RECORDS FOR THE TASK →
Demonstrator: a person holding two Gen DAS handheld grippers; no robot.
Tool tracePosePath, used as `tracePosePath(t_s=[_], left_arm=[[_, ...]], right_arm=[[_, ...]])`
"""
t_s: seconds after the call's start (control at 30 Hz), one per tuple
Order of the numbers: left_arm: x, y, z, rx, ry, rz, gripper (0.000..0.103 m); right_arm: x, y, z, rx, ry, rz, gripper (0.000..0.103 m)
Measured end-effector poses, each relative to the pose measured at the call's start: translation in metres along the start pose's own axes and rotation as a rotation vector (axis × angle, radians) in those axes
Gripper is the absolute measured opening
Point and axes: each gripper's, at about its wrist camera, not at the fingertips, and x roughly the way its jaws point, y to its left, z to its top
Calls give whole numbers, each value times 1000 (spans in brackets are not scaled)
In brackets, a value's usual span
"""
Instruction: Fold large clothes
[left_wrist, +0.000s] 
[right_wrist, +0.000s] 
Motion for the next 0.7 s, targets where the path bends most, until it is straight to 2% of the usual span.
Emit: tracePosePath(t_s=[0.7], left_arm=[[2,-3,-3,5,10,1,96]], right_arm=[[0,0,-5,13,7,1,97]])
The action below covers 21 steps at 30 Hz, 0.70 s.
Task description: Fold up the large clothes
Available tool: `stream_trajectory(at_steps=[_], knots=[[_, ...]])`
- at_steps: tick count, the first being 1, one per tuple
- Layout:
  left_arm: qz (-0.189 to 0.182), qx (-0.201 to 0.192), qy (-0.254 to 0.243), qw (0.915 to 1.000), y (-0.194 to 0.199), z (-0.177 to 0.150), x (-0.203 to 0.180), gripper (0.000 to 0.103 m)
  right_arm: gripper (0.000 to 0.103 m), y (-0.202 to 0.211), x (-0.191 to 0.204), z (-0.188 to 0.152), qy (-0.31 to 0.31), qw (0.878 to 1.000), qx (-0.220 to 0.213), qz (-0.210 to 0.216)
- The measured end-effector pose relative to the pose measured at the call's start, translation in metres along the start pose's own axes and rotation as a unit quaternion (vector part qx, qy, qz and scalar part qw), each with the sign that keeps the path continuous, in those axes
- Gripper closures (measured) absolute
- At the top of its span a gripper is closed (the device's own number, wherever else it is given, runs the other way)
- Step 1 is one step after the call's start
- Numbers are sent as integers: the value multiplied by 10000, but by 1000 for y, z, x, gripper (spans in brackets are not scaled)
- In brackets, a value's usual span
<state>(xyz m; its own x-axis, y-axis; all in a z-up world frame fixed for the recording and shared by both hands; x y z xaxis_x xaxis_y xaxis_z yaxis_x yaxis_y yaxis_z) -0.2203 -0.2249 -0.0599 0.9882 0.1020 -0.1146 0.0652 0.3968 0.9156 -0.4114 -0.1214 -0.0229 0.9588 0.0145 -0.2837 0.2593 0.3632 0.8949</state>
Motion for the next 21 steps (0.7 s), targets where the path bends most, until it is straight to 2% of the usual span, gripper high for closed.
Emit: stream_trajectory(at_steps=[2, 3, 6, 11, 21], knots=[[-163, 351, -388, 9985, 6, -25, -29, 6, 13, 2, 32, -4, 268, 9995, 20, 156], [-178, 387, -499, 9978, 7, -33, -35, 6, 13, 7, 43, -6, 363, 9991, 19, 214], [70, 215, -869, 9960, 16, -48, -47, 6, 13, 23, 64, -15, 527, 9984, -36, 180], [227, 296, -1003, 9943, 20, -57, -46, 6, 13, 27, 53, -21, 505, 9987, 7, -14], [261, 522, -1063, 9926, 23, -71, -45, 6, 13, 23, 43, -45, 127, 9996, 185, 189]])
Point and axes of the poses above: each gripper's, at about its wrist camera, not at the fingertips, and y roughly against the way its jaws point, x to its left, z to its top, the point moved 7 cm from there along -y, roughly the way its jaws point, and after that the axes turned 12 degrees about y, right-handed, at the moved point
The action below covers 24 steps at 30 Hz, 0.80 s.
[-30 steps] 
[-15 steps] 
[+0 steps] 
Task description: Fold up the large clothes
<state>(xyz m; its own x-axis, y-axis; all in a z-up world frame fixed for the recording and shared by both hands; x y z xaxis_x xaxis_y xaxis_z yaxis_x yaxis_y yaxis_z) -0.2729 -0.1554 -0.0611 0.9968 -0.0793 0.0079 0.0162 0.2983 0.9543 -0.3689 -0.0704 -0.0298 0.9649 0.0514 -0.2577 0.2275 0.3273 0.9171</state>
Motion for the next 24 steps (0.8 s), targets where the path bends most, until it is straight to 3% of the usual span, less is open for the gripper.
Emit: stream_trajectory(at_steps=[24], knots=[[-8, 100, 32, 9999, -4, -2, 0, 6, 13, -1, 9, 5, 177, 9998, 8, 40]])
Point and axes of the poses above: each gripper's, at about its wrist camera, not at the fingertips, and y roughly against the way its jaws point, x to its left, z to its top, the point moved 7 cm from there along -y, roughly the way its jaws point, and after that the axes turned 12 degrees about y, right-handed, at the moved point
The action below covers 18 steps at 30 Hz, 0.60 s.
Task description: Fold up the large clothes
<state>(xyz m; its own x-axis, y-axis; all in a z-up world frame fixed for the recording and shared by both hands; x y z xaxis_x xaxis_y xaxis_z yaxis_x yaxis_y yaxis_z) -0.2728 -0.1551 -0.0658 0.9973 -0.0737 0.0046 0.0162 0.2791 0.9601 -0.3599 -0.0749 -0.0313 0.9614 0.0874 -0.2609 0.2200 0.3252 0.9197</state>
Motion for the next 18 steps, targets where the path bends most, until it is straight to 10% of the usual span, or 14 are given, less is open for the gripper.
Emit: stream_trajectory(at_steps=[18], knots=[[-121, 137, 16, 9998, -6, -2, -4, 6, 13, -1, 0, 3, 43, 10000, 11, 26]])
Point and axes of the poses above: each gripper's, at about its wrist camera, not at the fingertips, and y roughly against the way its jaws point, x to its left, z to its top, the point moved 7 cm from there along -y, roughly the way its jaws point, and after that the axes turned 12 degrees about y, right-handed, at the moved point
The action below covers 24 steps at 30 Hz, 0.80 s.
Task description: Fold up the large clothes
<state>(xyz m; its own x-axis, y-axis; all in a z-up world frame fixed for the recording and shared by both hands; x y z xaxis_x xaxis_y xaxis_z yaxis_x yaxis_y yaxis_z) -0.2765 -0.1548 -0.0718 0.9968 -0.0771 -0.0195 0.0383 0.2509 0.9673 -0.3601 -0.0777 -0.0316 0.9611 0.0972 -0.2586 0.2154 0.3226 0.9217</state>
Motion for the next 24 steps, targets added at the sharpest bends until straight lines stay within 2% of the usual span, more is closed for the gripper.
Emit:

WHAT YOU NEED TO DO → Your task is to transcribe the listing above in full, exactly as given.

EXPECTED ANSWER →
Demonstrator: a person holding two Gen DAS handheld grippers; no robot.
Tool tracePosePath, used as `tracePosePath(t_s=[_], left_arm=[[_, ...]], right_arm=[[_, ...]])`
"""
t_s: seconds after the call's start (control at 30 Hz), one per tuple
Order of the numbers: left_arm: x, y, z, rx, ry, rz, gripper (0.000..0.103 m); right_arm: x, y, z, rx, ry, rz, gripper (0.000..0.103 m)
Measured end-effector poses, each relative to the pose measured at the call's start: translation in metres along the start pose's own axes and rotation as a rotation vector (axis × angle, radians) in those axes
Gripper is the absolute measured opening
Point and axes: each gripper's, at about its wrist camera, not at the fingertips, and x roughly the way its jaws point, y to its left, z to its top
Calls give whole numbers, each value times 1000 (spans in brackets are not scaled)
In brackets, a value's usual span
"""
Instruction: Fold large clothes
[left_wrist, +0.000s] 
[right_wrist, +0.000s] 
Motion for the next 0.7 s, targets where the path bends most, until it is straight to 2% of the usual span.
Emit: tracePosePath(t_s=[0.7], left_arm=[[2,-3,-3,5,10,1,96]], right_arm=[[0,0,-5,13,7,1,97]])
The action below covers 21 steps at 30 Hz, 0.70 s.
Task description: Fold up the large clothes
Available tool: `stream_trajectory(at_steps=[_], knots=[[_, ...]])`
- at_steps: tick count, the first being 1, one per tuple
- Layout:
  left_arm: qz (-0.189 to 0.182), qx (-0.201 to 0.192), qy (-0.254 to 0.243), qw (0.915 to 1.000), y (-0.194 to 0.199), z (-0.177 to 0.150), x (-0.203 to 0.180), gripper (0.000 to 0.103 m)
  right_arm: gripper (0.000 to 0.103 m), y (-0.202 to 0.211), x (-0.191 to 0.204), z (-0.188 to 0.152), qy (-0.31 to 0.31), qw (0.878 to 1.000), qx (-0.220 to 0.213), qz (-0.210 to 0.216)
- The measured end-effector pose relative to the pose measured at the call's start, translation in metres along the start pose's own axes and rotation as a unit quaternion (vector part qx, qy, qz and scalar part qw), each with the sign that keeps the path continuous, in those axes
- Gripper closures (measured) absolute
- At the top of its span a gripper is closed (the device's own number, wherever else it is given, runs the other way)
- Step 1 is one step after the call's start
- Numbers are sent as integers: the value multiplied by 10000, but by 1000 for y, z, x, gripper (spans in brackets are not scaled)
- In brackets, a value's usual span
<state>(xyz m; its own x-axis, y-axis; all in a z-up world frame fixed for the recording and shared by both hands; x y z xaxis_x xaxis_y xaxis_z yaxis_x yaxis_y yaxis_z) -0.2203 -0.2249 -0.0599 0.9882 0.1020 -0.1146 0.0652 0.3968 0.9156 -0.4114 -0.1214 -0.0229 0.9588 0.0145 -0.2837 0.2593 0.3632 0.8949</state>
Motion for the next 21 steps (0.7 s), targets where the path bends most, until it is straight to 2% of the usual span, gripper high for closed.
Emit: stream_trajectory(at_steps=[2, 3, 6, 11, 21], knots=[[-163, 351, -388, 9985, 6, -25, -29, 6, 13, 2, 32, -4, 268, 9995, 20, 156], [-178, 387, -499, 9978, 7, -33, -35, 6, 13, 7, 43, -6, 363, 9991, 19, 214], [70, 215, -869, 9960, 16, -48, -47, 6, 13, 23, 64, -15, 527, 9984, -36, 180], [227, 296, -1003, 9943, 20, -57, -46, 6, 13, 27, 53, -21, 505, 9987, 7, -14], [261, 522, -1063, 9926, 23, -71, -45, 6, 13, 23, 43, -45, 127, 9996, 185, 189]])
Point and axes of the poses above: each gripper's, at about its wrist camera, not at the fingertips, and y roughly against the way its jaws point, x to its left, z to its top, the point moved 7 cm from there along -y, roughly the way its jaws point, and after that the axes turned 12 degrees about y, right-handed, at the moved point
The action below covers 24 steps at 30 Hz, 0.80 s.
[-30 steps] 
[-15 steps] 
[+0 steps] 
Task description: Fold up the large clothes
<state>(xyz m; its own x-axis, y-axis; all in a z-up world frame fixed for the recording and shared by both hands; x y z xaxis_x xaxis_y xaxis_z yaxis_x yaxis_y yaxis_z) -0.2729 -0.1554 -0.0611 0.9968 -0.0793 0.0079 0.0162 0.2983 0.9543 -0.3689 -0.0704 -0.0298 0.9649 0.0514 -0.2577 0.2275 0.3273 0.9171</state>
Motion for the next 24 steps (0.8 s), targets where the path bends most, until it is straight to 3% of the usual span, less is open for the gripper.
Emit: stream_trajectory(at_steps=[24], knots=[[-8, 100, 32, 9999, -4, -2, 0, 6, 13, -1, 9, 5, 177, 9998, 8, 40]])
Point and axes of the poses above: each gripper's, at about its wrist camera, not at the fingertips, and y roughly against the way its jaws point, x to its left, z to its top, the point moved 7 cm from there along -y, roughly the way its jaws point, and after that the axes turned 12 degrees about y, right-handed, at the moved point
The action below covers 18 steps at 30 Hz, 0.60 s.
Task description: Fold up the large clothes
<state>(xyz m; its own x-axis, y-axis; all in a z-up world frame fixed for the recording and shared by both hands; x y z xaxis_x xaxis_y xaxis_z yaxis_x yaxis_y yaxis_z) -0.2728 -0.1551 -0.0658 0.9973 -0.0737 0.0046 0.0162 0.2791 0.9601 -0.3599 -0.0749 -0.0313 0.9614 0.0874 -0.2609 0.2200 0.3252 0.9197</state>
Motion for the next 18 steps, targets where the path bends most, until it is straight to 10% of the usual span, or 14 are given, less is open for the gripper.
Emit: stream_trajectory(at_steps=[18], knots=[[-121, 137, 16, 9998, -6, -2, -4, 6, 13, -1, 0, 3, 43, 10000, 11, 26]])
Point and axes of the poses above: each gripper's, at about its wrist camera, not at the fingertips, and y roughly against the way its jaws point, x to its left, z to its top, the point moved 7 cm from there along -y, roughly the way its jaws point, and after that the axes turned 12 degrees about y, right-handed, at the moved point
The action below covers 24 steps at 30 Hz, 0.80 s.
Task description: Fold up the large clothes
<state>(xyz m; its own x-axis, y-axis; all in a z-up world frame fixed for the recording and shared by both hands; x y z xaxis_x xaxis_y xaxis_z yaxis_x yaxis_y yaxis_z) -0.2765 -0.1548 -0.0718 0.9968 -0.0771 -0.0195 0.0383 0.2509 0.9673 -0.3601 -0.0777 -0.0316 0.9611 0.0972 -0.2586 0.2154 0.3226 0.9217</state>
Motion for the next 24 steps, targets added at the sharpest bends until straight lines stay within 2% of the usual span, more is closed for the gripper.
Emit:

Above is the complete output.